Police Release Unionists After Workers Surround District Office

Two union representatives were arrested and detained for several hours in Prey Veng province Wednesday as a nearly weeklong strike for better working conditions and bonuses continued at the Chinese-owned Komchay Mear Trading factory, police and unionists said.

Sok Siem and Khhun Sokhom, both representatives of the Coalition of Cambodian Apparel Workers’ Democratic Union (CCAWDU), were arrested at 6:40 a.m. as they led a protest in front of the factory, which managers said produces garments for the U.S. clothing giant Gap.

After the unionists were taken to the Komchay Mear district office for questioning, about 3,000 striking workers blocked National Road 1 and surrounded the building, demanding the pair’s release.

“They arrested us and took us for questioning at the district office for leading the strikes, but we were released in the afternoon after thousands of workers surrounded the district office,” Mr. Siem said.

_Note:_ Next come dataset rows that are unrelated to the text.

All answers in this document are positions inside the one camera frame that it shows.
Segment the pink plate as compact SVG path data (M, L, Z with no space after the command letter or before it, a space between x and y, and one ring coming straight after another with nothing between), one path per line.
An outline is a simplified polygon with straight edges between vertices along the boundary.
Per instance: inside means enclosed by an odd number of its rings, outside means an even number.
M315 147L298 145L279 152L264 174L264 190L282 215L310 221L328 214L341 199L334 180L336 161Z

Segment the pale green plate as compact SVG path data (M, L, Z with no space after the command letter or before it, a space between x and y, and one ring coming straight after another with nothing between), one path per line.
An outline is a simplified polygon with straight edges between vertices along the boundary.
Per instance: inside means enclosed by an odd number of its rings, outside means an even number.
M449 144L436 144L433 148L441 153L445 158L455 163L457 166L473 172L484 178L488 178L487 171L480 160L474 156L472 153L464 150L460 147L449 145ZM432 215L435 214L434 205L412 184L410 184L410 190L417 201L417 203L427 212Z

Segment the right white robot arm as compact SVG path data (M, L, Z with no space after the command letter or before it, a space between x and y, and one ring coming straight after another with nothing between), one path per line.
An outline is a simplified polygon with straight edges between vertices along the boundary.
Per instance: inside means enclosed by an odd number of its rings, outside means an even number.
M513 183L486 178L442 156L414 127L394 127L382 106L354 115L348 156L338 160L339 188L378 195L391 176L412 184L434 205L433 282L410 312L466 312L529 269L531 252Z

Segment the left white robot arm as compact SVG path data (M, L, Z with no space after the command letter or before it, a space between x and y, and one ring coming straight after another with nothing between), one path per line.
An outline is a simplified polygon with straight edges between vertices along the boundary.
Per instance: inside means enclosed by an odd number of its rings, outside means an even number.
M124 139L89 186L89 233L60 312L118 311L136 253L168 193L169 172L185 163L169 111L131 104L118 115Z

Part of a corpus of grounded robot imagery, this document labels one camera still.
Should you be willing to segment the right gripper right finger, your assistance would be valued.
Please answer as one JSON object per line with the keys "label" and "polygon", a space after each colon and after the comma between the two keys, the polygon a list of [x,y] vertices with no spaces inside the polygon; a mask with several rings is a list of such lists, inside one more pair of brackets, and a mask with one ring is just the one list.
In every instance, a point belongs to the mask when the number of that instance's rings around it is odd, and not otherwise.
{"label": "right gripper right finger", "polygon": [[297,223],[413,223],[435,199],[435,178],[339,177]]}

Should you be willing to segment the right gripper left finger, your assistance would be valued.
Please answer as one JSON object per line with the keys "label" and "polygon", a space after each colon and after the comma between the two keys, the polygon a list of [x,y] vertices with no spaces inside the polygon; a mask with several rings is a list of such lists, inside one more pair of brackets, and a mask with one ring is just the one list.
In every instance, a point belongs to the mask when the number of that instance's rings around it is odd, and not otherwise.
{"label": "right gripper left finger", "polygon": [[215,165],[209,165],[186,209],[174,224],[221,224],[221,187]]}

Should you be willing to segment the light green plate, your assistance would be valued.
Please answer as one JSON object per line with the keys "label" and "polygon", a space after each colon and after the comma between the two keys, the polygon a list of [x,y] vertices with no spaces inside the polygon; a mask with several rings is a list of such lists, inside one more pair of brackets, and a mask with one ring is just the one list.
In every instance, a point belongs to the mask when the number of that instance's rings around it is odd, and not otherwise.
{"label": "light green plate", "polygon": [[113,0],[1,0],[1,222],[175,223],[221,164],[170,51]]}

“The authorities arrested us without a warrant,” he added. “We believe that this is a threat against the union so that we will not strike against the factory.”

District police chief Siev Sokhom confirmed the arrests.

Since a nationwide strike for higher wages briefly crippled the garment industry in late December and early January, police have ramped up efforts to suppress protests in the sector by arresting, questioning and releasing the unionists organizing them.

On Friday, workers at Komchay Mear burned tires in front of the plant and ensuing talks with factory representatives floundered on Saturday. Mr. Siem said union and factory representatives are scheduled to resume negotiations today, in the presence of provincial Governor Has Sareth.

But factory worker In Chin said the strikes would continue “if a better solution is not found.”

“The workers are just demanding better benefits,” she said. “Why is the factory not responding to us?”

The protest at the Komchay Mear factory coincided Wednesday with a nationwide campaign to increase the minimum wage to $177 per month and saw hundreds of factory workers hold rallies during their lunch breaks.